Oh, it’s changed tremendously but it still clings to a lot of values, and the city itself has grown with the West Bank Expressway. At first, everyone was worried that the Expressway would be the demise of Gretna, just sort of like the interstate crushing the neighborhood along Claiborne Avenue. But they fought it, and there were a lot of compromises, and they built the Expressway up higher so that you could still see under the bridge, and they’ve done landscaping and put in walking paths and things. They could’ve done more but what they did has helped. There are a lot of new businesses coming in the downtown area. There’s a historic district where your homes have to live up to…almost like the Vieux Carré Historic District. So it’s wonderful that we can embrace the old and the new at the same time. It’s just a great place to live. I just love living in that city.
Tell us a quick story that you often find yourself telling to other people.
A quick story…well, if I go anywhere, everyone knows that I teach yoga. My wife is my biggest…I call her my agent, because as soon as we’re anywhere, she says, “Oh, do you know that Pete teaches yoga?” Right away that will open a conversation about, “Well, why do you practice, or what do you do? Oh, I could never do that.” So I always try to piece together something that can just kind of pique their interest to try something to improve their own lives. Even if it’s not going to be yoga, start walking, start doing something, get off the couch, change your nutritional habits. So that’s sort of my mantra now, to just try to help people realize that they don’t have to do a whole lot, but they have to do more than what they’re doing. So that may be the conversation that I use the most. It’s a journey. It never just starts and ends. It just goes on and on.
What is one thing that you can’t live without?

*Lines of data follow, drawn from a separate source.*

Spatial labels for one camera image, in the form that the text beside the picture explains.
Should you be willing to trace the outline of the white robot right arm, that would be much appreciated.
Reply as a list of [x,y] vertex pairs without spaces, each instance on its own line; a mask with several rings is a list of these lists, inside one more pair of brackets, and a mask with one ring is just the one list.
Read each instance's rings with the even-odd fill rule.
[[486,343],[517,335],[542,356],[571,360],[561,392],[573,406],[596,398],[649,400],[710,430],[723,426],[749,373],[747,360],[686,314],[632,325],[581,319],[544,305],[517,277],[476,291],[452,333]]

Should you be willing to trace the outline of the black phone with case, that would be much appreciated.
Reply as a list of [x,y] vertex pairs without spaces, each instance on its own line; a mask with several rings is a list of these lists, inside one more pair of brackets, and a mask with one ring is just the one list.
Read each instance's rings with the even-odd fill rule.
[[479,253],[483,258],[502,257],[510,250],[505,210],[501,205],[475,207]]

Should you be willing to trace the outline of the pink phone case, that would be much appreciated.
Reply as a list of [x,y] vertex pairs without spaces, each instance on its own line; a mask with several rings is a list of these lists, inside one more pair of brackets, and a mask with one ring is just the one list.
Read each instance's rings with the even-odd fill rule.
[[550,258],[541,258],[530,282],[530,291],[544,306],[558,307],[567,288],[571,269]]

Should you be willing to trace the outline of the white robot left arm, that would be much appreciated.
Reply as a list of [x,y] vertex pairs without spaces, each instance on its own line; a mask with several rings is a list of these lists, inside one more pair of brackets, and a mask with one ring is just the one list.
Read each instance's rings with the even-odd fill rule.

One thing that I can’t live without? That’s a tough one. I couldn’t live without my wife and her support for one thing for sure, because she’s always there for me and she gives me constant praise and constant positive thoughts to live with. She and I have been together now, it’ll be 44 years in December, so she is the one thing that is a constant in my life, through all sorts of experiences, she’s always been the rock in my life. So I would say that Debbie is the one thing I couldn’t do without.
Congratulations and thank you so much for your service to the station.
You’re welcome, and I greatly appreciate the honor. It makes me feel special, and this station is special to me. So it’s a great honor to be the Volunteer of the Month.